| EXERCISE DATA |

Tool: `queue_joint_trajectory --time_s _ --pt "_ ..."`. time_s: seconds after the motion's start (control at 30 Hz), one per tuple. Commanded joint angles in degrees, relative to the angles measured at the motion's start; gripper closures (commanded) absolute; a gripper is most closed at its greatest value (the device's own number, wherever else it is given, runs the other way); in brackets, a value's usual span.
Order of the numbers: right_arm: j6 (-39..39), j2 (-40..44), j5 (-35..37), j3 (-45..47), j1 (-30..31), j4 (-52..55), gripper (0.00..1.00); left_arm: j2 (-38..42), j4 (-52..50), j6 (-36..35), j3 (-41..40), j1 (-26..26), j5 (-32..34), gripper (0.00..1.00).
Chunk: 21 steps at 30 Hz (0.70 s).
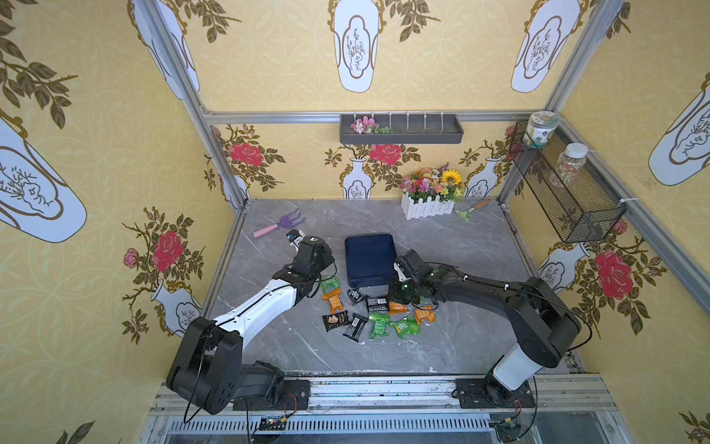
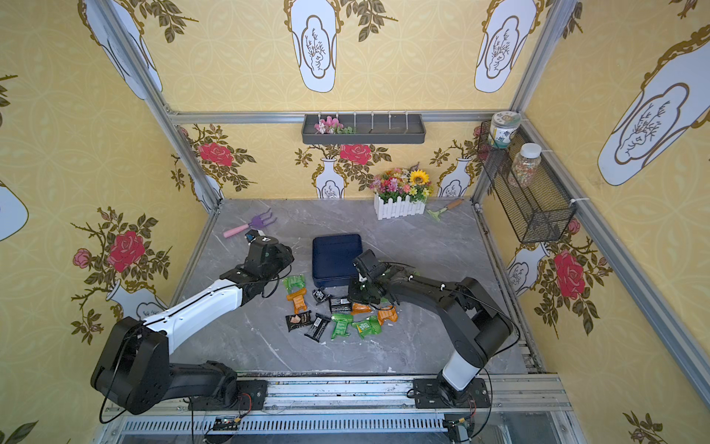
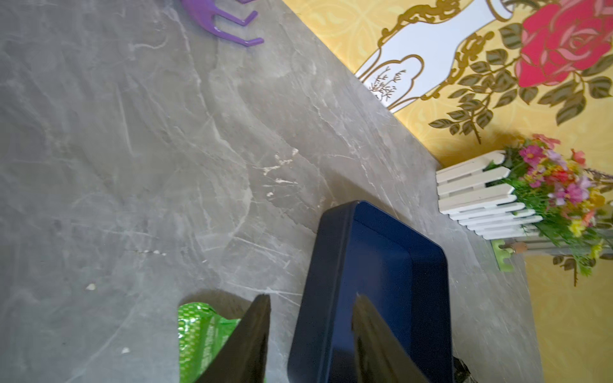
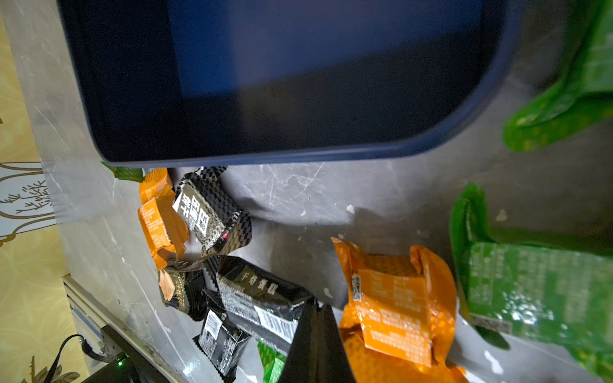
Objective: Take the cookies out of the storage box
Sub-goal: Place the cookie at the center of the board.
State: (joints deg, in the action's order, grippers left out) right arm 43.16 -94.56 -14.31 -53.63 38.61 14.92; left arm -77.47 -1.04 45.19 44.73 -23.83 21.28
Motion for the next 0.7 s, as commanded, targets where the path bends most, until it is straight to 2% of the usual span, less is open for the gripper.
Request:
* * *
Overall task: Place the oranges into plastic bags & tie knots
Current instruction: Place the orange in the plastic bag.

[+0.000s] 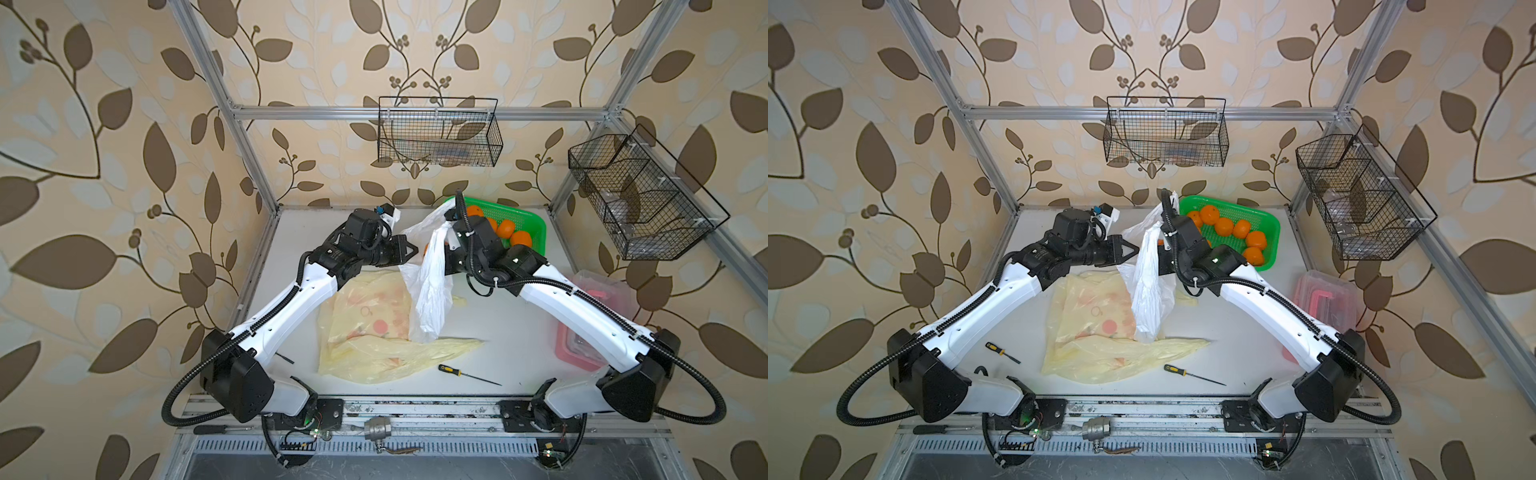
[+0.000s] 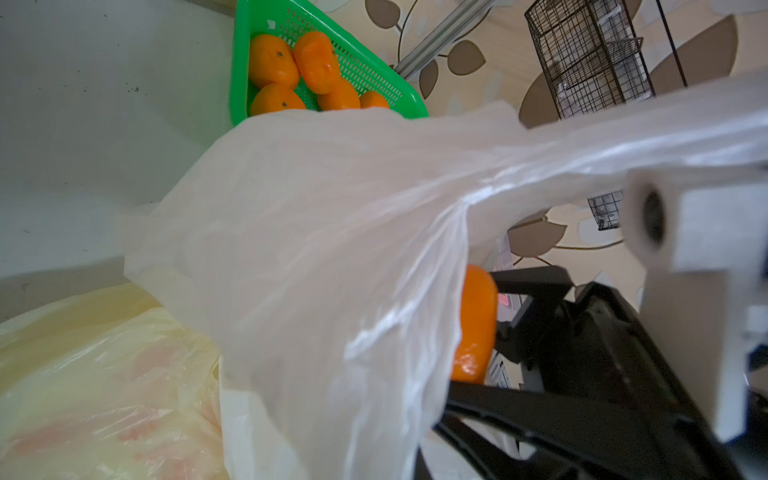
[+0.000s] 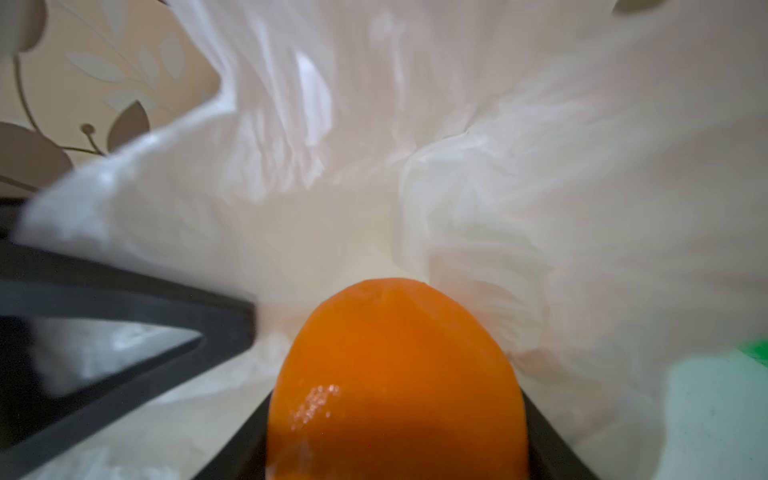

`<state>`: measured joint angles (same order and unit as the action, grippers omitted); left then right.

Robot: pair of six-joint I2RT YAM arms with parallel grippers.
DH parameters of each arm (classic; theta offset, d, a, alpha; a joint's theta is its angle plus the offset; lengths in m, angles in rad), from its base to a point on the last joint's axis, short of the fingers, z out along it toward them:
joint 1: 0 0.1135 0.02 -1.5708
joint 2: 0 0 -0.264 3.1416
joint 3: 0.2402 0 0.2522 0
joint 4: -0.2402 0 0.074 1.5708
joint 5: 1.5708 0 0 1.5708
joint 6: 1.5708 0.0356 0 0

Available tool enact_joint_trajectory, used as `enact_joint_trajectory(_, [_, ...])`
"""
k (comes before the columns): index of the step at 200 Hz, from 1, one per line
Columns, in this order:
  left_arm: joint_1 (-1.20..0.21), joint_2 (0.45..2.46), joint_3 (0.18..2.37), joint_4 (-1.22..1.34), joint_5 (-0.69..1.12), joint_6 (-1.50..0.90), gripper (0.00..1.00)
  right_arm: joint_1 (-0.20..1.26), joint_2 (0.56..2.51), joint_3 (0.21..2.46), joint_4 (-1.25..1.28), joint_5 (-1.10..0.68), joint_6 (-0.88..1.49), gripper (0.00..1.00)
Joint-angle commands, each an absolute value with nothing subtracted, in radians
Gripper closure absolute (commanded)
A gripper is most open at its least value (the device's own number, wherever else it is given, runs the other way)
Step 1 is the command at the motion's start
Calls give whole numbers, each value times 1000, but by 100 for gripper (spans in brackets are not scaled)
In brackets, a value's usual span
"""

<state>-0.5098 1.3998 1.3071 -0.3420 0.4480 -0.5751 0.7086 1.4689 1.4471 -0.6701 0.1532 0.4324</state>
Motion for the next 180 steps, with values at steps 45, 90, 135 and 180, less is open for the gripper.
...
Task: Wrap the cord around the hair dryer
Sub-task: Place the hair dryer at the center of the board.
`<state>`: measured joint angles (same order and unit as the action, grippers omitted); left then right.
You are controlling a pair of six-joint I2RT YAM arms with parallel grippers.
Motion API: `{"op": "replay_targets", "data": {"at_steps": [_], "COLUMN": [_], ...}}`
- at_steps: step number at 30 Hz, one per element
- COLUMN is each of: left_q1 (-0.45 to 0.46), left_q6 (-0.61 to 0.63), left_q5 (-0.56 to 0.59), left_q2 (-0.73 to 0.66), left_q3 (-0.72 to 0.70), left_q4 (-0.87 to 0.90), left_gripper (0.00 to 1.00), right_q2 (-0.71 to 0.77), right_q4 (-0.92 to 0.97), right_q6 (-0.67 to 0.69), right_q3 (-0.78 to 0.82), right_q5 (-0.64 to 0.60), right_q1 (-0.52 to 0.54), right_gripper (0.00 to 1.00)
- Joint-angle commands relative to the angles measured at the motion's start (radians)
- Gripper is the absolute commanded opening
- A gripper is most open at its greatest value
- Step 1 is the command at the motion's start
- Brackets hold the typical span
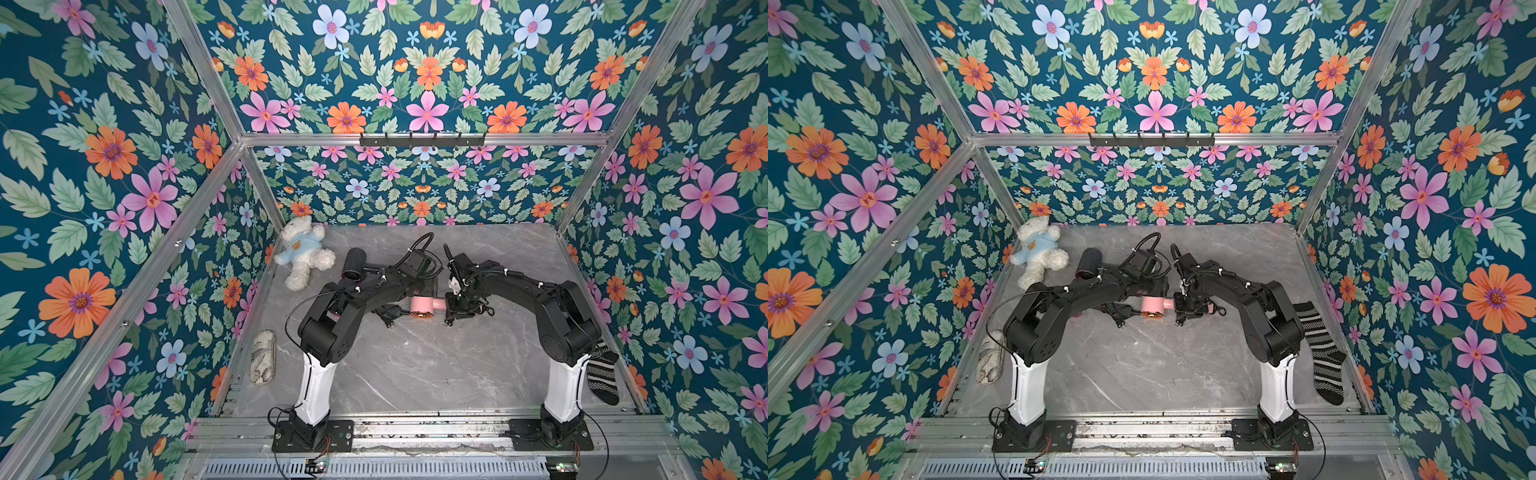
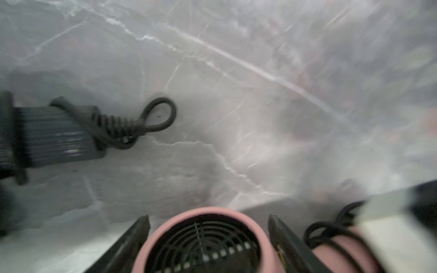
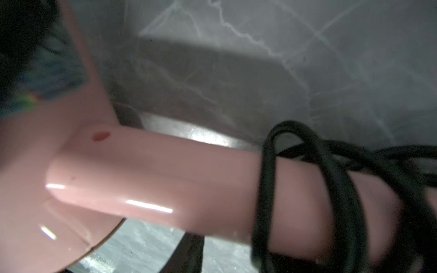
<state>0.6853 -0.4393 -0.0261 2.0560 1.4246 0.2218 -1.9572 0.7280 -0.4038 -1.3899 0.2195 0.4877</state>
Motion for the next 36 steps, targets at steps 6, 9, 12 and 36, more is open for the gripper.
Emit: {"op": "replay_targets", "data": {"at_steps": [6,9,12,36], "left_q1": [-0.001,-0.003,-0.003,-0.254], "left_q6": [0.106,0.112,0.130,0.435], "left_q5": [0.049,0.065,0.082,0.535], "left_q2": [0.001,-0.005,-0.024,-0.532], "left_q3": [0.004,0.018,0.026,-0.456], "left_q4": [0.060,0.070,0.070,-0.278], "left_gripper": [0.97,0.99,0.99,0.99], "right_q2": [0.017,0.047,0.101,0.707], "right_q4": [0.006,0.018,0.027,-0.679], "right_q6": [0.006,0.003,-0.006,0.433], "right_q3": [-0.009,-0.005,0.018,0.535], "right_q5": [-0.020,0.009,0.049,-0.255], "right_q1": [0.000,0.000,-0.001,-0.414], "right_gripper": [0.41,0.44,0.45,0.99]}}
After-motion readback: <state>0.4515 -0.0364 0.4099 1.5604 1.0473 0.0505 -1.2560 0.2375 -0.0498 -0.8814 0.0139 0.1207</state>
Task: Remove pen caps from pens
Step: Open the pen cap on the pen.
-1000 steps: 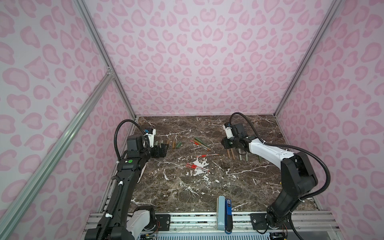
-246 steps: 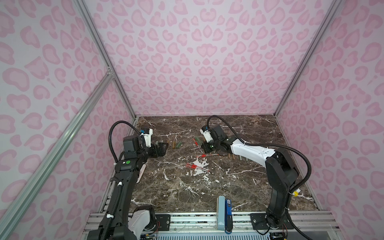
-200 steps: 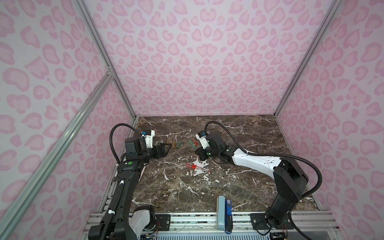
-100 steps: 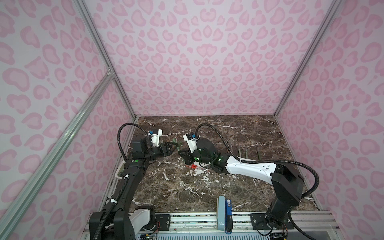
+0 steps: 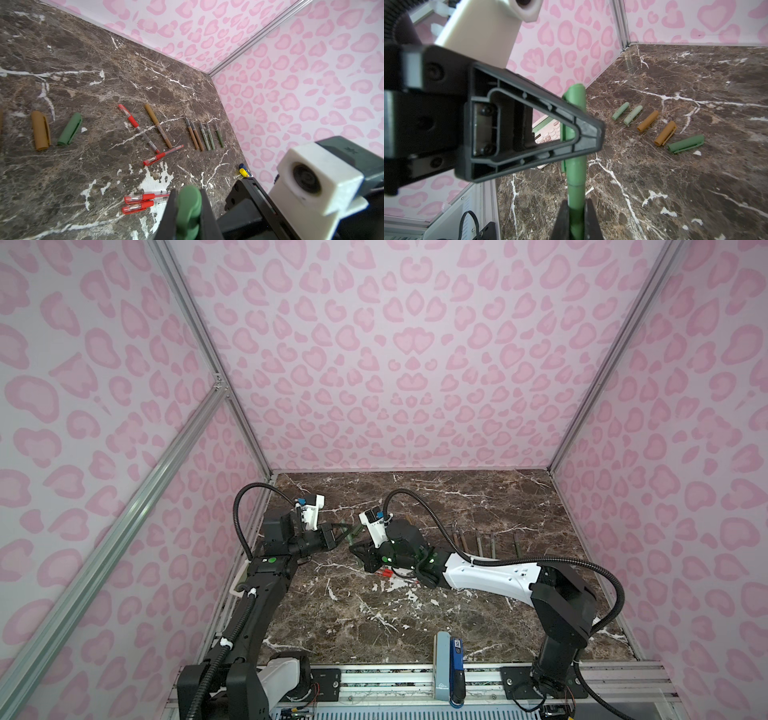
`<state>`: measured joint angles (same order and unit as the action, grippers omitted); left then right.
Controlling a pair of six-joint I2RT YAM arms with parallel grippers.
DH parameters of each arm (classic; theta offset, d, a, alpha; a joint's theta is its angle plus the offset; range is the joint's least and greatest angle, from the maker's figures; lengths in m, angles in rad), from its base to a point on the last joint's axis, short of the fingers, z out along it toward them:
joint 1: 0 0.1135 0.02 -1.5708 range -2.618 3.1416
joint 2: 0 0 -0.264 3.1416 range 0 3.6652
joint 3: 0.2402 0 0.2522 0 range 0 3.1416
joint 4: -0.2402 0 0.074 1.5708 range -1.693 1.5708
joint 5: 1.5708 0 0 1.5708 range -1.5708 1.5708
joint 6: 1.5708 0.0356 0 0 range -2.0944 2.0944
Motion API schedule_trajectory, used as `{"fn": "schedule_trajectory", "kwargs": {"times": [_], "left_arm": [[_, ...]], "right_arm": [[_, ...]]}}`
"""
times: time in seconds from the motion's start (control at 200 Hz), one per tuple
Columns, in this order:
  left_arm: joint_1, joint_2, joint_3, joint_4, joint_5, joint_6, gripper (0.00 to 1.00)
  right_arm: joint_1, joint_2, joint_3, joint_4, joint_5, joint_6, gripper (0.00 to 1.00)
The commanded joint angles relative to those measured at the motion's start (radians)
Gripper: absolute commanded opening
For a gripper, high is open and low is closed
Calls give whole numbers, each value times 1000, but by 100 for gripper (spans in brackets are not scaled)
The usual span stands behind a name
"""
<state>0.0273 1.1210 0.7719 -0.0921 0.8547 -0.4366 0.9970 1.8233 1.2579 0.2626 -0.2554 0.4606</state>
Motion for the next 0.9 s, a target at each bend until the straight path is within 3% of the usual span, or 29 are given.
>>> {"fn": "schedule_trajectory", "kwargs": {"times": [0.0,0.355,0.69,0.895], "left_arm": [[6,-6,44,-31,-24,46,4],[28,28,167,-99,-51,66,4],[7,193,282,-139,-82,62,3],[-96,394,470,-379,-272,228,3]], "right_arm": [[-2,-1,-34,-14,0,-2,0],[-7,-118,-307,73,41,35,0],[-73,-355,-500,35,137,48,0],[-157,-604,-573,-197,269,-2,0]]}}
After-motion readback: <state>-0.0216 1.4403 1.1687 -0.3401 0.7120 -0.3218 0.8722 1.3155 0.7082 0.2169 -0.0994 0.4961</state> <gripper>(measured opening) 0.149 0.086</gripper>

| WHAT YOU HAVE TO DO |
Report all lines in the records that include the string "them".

| RESPONSE BELOW |
DH parameters of each arm (classic; theta offset, d, a, alpha; a joint's theta is its angle plus the offset; lengths in m, angles in rad), from its base to a point on the last joint's axis, short of the fingers, z out along it toward them:
DH parameters of each arm (classic; theta offset, d, a, alpha; a joint's theta is its angle plus the offset; range is the joint's least and greatest angle, from the maker's figures; lengths in m, angles in rad), from its base to a point on the last joint's axis, short of the fingers, z out along it toward them:

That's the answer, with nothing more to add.